Adeline Virginia Woolf (/wʊlf/;[ née Stephen; 25 January 1882 – 28 March 1941) was an English writer and one of the most influential 20th century modernist authors. She helped to pioneer the use of stream of consciousness narration as a literary device.
Woolf was born into an affluent household in South Kensington, London as the seventh child of Julia Prinsep Jackson and Leslie Stephen. She grew up in a blended family of eight that included her sister, modernist painter Vanessa Bell. From a young age, she was home-schooled in English classics and Victorian literature. Between 1897 to 1901, she attended the Ladies' Department of King's College London, where she studied classics and history. There, she encountered early reformers advocating for women's higher education and the women's rights movement.
After her father's death in 1904, the Stephen family moved from Kensington to Bloomsbury, a more bohemian neighbourhood. There, alongside her brothers' intellectual friends, she helped form the artistic and literary Bloomsbury Group. In 1912, she married Leonard Woolf, and in 1917, the couple founded the Hogarth Press, which went on to publish much of her work.
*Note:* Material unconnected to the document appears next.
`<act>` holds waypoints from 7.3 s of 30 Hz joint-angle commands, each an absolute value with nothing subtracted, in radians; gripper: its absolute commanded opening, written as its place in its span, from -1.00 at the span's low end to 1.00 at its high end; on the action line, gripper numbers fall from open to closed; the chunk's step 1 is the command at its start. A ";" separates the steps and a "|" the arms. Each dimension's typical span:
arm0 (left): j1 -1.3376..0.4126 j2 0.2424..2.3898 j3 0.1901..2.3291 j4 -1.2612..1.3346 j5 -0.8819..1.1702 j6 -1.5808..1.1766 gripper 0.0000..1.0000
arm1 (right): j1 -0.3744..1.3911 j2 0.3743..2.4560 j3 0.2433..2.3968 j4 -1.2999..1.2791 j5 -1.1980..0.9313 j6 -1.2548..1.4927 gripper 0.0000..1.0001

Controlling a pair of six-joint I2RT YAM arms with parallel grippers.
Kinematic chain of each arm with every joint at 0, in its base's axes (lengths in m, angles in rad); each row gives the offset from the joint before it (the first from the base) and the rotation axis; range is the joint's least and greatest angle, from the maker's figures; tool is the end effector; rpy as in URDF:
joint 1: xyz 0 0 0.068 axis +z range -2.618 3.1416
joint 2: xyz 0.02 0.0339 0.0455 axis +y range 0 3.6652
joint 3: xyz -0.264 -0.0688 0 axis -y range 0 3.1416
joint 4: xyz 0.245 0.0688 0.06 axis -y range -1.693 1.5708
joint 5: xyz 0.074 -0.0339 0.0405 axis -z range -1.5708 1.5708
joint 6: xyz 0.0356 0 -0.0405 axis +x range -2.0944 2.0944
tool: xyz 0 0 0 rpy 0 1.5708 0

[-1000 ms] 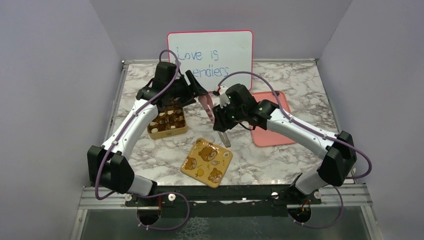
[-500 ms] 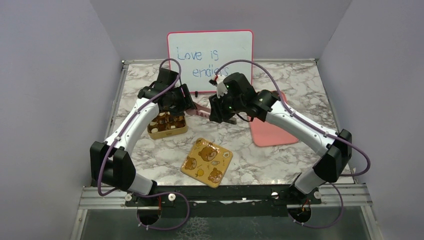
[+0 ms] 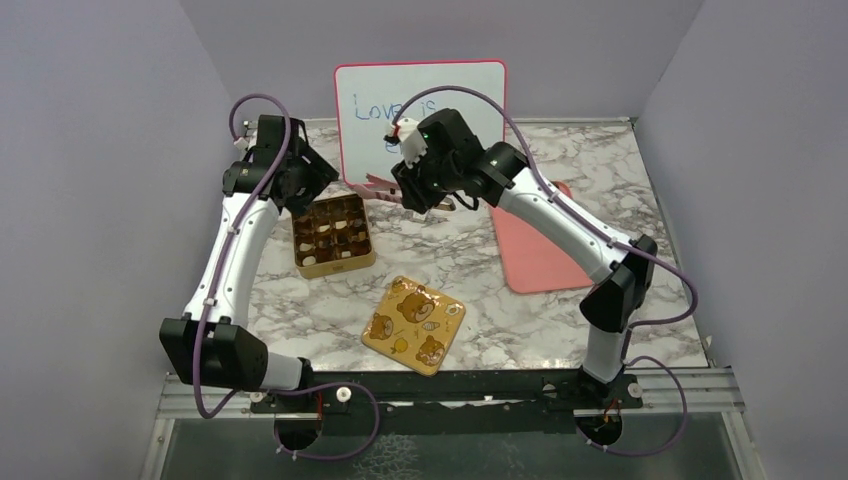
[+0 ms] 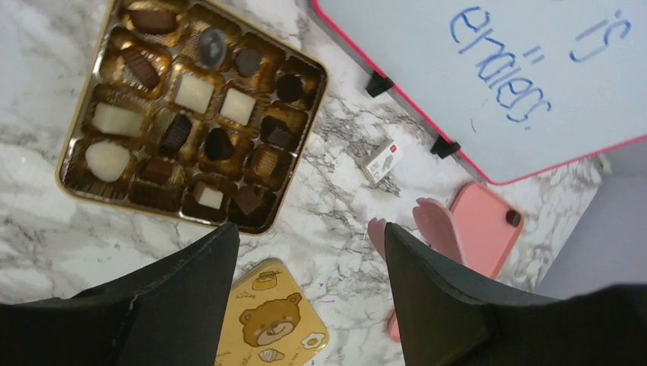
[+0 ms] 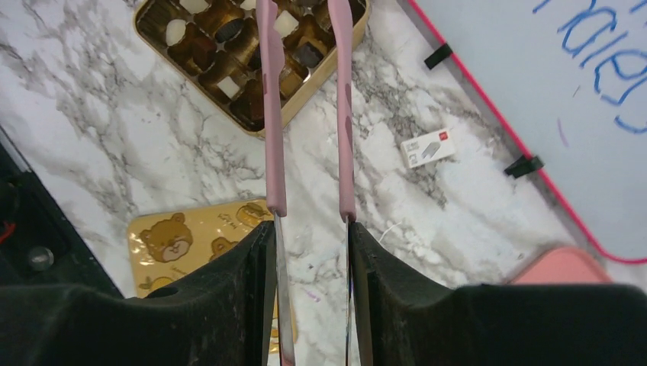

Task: Pack the chocolate
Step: Pick up the clamp at the center of the board, then adjust the packing box at the center of the board.

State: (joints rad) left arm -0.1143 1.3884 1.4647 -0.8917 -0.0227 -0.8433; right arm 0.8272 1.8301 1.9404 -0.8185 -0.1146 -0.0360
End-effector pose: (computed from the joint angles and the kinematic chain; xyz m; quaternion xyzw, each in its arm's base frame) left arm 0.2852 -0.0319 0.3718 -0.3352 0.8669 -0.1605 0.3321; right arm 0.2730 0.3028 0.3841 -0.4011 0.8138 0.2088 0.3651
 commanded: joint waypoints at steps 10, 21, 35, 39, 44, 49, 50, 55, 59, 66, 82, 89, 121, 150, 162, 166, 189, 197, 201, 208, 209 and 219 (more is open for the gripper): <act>-0.086 1.416 1.371 -1.390 -0.473 -1.385 0.24 | 0.826 2.081 2.178 -0.920 -0.153 -0.236 -0.16; -0.124 1.354 1.231 -0.949 -0.228 -0.823 0.32 | 0.827 1.984 1.996 -0.907 -0.125 -0.080 -0.17; -0.269 1.248 1.066 -0.878 0.115 -0.550 0.34 | 0.799 1.636 1.494 -0.639 -0.072 0.119 -0.19; -0.133 1.282 1.075 -0.904 -0.044 -0.751 0.33 | 0.799 1.701 1.625 -0.670 -0.070 0.095 -0.20; -0.052 1.281 1.076 -1.025 -0.218 -1.161 0.11 | 0.799 1.787 1.775 -0.713 -0.087 0.093 -0.21; -0.046 1.244 0.998 -0.957 -0.248 -1.451 -0.12 | 0.799 1.805 1.806 -0.708 -0.131 0.101 -0.21; -0.046 1.254 1.000 -0.952 -0.246 -1.488 -0.14 | 0.799 1.803 1.810 -0.710 -0.138 0.101 -0.21; -0.046 1.297 0.989 -0.943 -0.241 -1.559 -0.22 | 0.799 1.793 1.808 -0.711 -0.149 0.095 -0.21; -0.045 1.328 0.963 -0.936 -0.241 -1.565 -0.26 | 0.799 1.782 1.795 -0.710 -0.148 0.086 -0.21; -0.058 1.372 0.934 -0.886 -0.221 -1.545 -0.28 | 0.798 1.784 1.801 -0.723 -0.156 0.066 -0.21; -0.096 1.384 0.878 -0.801 -0.265 -1.444 -0.54 | 0.806 1.878 1.981 -0.877 -0.184 0.029 -0.21; -0.110 1.306 0.801 -0.789 -0.272 -1.314 -0.80 | 0.848 2.000 2.168 -1.093 -0.124 0.009 -0.21; -0.192 1.242 0.811 -0.694 -0.413 -1.031 -0.83 | 0.933 2.169 2.214 -1.266 -0.161 -0.003 -0.23; -0.223 1.257 0.836 -0.681 -0.452 -1.012 -0.81 | 0.931 2.235 2.365 -1.414 0.043 0.142 -0.30; -0.236 1.252 0.833 -0.677 -0.457 -1.007 -0.80 | 0.931 2.192 2.323 -1.341 -0.184 0.122 -0.30; -0.237 1.250 0.834 -0.677 -0.461 -1.002 -0.80 | 0.931 2.182 2.283 -1.346 -0.168 0.124 -0.29; -0.245 1.255 0.833 -0.666 -0.460 -1.000 -0.79 | 0.930 2.261 2.351 -1.414 -0.127 0.095 -0.25; -0.252 1.258 0.833 -0.664 -0.465 -0.995 -0.79 | 0.930 2.272 2.362 -1.414 -0.109 0.094 -0.25; -0.258 1.260 0.835 -0.661 -0.466 -0.993 -0.79 | 0.931 2.281 2.372 -1.414 -0.096 0.092 -0.25; -0.264 1.265 0.842 -0.656 -0.470 -0.989 -0.79 | 0.930 2.289 2.370 -1.416 -0.125 0.091 -0.25; -0.265 1.267 0.844 -0.655 -0.471 -0.988 -0.79 | 0.930 2.290 2.363 -1.416 -0.127 0.090 -0.25; -0.282 1.272 0.844 -0.642 -0.474 -0.986 -0.78 | 0.930 2.312 2.340 -1.416 -0.172 0.086 -0.20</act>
They rented a home in Sussex and permanently settled there in 1940.
Woolf began writing professionally in 1900. During the inter-war period, Woolf became an important part of London's literary and artistic society, and its anti-war position. In 1915, she published her first novel, The Voyage Out, through her half-brother's publishing house, Gerald Duckworth and Company. Her best-known works include the novels Mrs Dalloway (1925), To the Lighthouse (1927) and Orlando (1928). She is also known for her essays, such as A Room of One's Own (1929).
Woolf became one of the central subjects of the 1970s movement of feminist criticism. Her works, translated into more than 50 languages, have attracted attention and widespread commentary for inspiring feminism. A large body of writing is dedicated to her life and work. She has been the subject of plays, novels, and films. Woolf is commemorated by statues, societies dedicated to her work, and a building at the University of London.